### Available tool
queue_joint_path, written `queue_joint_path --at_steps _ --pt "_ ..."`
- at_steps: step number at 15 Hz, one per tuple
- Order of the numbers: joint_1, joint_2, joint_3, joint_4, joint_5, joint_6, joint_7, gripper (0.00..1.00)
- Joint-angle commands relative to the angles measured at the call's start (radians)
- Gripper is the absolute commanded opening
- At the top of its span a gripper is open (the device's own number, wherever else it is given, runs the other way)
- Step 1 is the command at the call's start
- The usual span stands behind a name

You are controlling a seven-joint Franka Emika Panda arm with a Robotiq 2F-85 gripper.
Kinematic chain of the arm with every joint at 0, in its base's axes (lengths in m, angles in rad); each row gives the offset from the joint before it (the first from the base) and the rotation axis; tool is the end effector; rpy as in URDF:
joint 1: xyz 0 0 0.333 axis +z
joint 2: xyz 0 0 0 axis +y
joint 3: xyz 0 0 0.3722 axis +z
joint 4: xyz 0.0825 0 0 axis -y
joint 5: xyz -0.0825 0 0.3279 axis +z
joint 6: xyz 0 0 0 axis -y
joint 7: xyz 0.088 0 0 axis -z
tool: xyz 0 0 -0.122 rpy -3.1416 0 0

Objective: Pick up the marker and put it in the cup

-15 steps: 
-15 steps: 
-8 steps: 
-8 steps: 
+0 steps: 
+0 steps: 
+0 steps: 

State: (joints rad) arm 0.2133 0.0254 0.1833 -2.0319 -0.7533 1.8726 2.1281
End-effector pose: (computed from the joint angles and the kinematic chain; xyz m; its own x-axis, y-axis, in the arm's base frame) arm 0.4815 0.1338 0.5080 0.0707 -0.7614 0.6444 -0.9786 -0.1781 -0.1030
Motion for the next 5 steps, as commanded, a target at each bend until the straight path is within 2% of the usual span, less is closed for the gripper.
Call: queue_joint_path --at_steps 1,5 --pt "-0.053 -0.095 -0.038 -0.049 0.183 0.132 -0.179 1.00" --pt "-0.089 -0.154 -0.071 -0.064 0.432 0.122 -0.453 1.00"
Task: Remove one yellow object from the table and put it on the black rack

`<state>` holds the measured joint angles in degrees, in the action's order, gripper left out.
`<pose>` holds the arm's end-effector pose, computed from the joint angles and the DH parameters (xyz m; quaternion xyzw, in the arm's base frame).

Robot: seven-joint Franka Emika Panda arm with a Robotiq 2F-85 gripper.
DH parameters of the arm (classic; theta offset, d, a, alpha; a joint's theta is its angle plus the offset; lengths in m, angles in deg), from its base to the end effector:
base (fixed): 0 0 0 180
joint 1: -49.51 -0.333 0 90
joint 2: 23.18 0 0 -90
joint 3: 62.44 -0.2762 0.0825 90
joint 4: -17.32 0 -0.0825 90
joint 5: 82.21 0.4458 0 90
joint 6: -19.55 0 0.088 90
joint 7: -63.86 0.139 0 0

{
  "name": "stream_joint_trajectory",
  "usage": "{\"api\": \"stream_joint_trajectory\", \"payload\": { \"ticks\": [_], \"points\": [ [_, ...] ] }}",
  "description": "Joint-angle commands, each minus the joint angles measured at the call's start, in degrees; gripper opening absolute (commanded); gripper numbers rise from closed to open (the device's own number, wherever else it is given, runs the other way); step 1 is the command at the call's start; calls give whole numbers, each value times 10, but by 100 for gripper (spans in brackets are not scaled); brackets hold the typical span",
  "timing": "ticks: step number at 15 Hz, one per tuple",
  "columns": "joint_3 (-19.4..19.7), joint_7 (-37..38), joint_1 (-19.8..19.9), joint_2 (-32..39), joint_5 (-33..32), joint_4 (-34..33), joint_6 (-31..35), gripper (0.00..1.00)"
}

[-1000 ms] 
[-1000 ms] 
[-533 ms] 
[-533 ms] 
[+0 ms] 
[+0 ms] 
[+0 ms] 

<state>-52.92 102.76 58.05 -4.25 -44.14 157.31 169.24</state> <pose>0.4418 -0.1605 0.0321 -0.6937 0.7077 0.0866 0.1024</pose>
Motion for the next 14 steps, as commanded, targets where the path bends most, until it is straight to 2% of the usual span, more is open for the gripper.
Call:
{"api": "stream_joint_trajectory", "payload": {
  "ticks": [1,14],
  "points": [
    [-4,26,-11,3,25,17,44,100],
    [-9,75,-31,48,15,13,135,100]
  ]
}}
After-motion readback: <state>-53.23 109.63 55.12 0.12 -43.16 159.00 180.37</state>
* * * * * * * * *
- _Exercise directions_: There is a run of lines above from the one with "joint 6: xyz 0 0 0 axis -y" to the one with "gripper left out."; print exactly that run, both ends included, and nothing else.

- _Written answer_:
joint 6: xyz 0 0 0 axis -y
joint 7: xyz 0.088 0 0 axis -z
tool: xyz 0 0 -0.122 rpy -3.1416 0 0

Objective: Pick up the marker and put it in the cup

-15 steps: 
-15 steps: 
-8 steps: 
-8 steps: 
+0 steps: 
+0 steps: 
+0 steps: 

State: (joints rad) arm 0.2133 0.0254 0.1833 -2.0319 -0.7533 1.8726 2.1281
End-effector pose: (computed from the joint angles and the kinematic chain; xyz m; its own x-axis, y-axis, in the arm's base frame) arm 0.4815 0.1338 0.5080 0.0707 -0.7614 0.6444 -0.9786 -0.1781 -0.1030
Motion for the next 5 steps, as commanded, a target at each bend until the straight path is within 2% of the usual span, less is closed for the gripper.
Call: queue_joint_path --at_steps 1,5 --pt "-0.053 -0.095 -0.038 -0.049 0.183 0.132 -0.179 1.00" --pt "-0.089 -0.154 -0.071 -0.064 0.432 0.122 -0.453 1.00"
Task: Remove one yellow object from the table and put it on the black rack

`<state>` holds the measured joint angles in degrees, in the action's order, gripper left out.

That concludes the answer to this exercise.